■ Instructions for the task:
Line by line, return the listing exactly, without any of the images.

■ Dataset excerpt:
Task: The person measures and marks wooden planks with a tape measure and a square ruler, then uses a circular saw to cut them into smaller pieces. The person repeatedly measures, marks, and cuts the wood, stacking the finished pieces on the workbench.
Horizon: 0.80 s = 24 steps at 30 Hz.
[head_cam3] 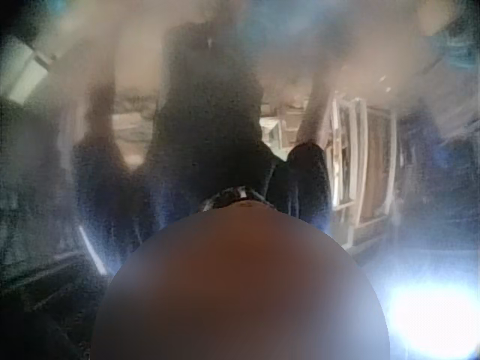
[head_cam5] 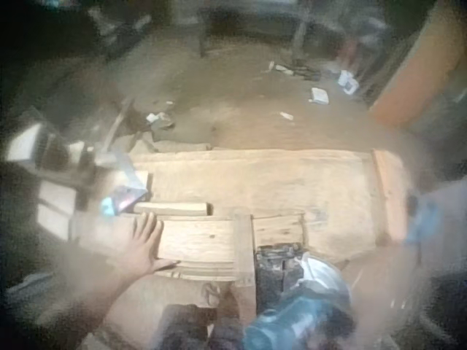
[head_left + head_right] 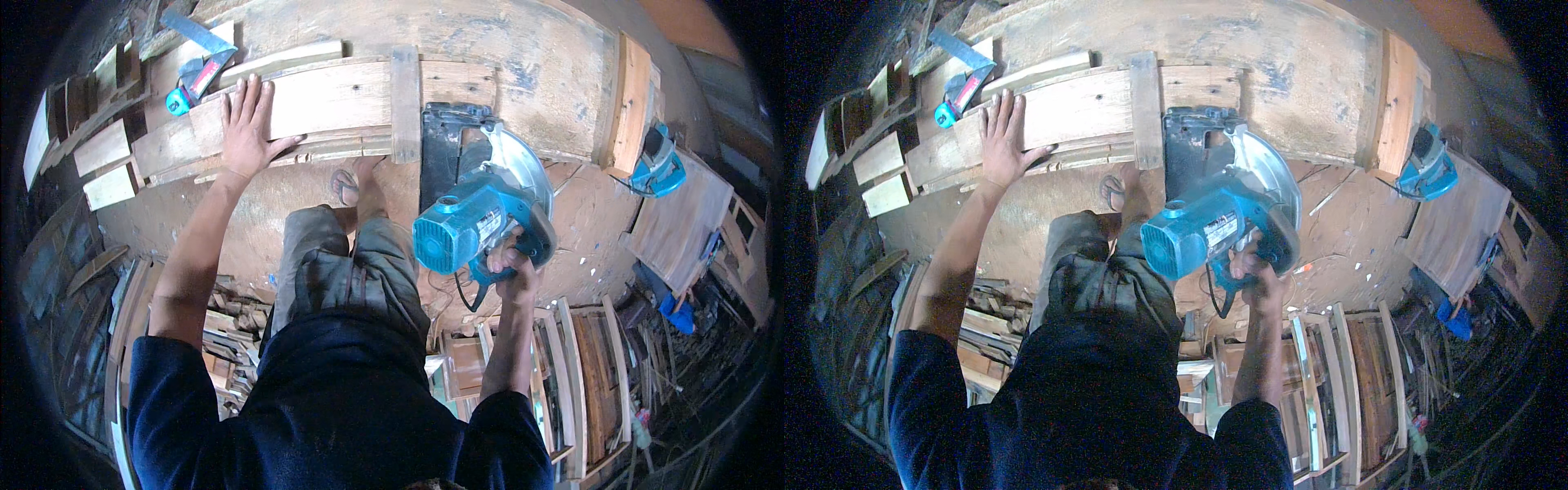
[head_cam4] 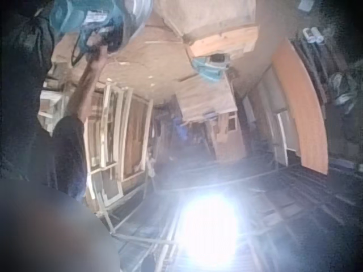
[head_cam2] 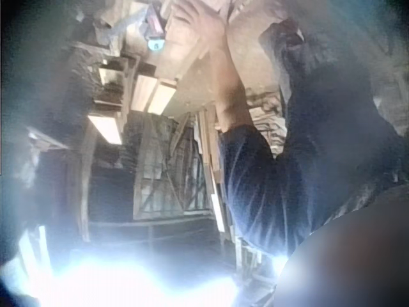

■ Solution to this problem:
Task: The person measures and marks wooden planks with a tape measure and a square ruler, then uses a circular saw to cut them into smaller pieces. The person repeatedly measures, marks, and cuts the wood, stacking the finished pieces on the workbench.
Horizon: 0.80 s = 24 steps at 30 Hz.
[head_cam3] 
[head_cam5] 
[head_left + head_right] 
[head_cam4] 
[head_cam2] 

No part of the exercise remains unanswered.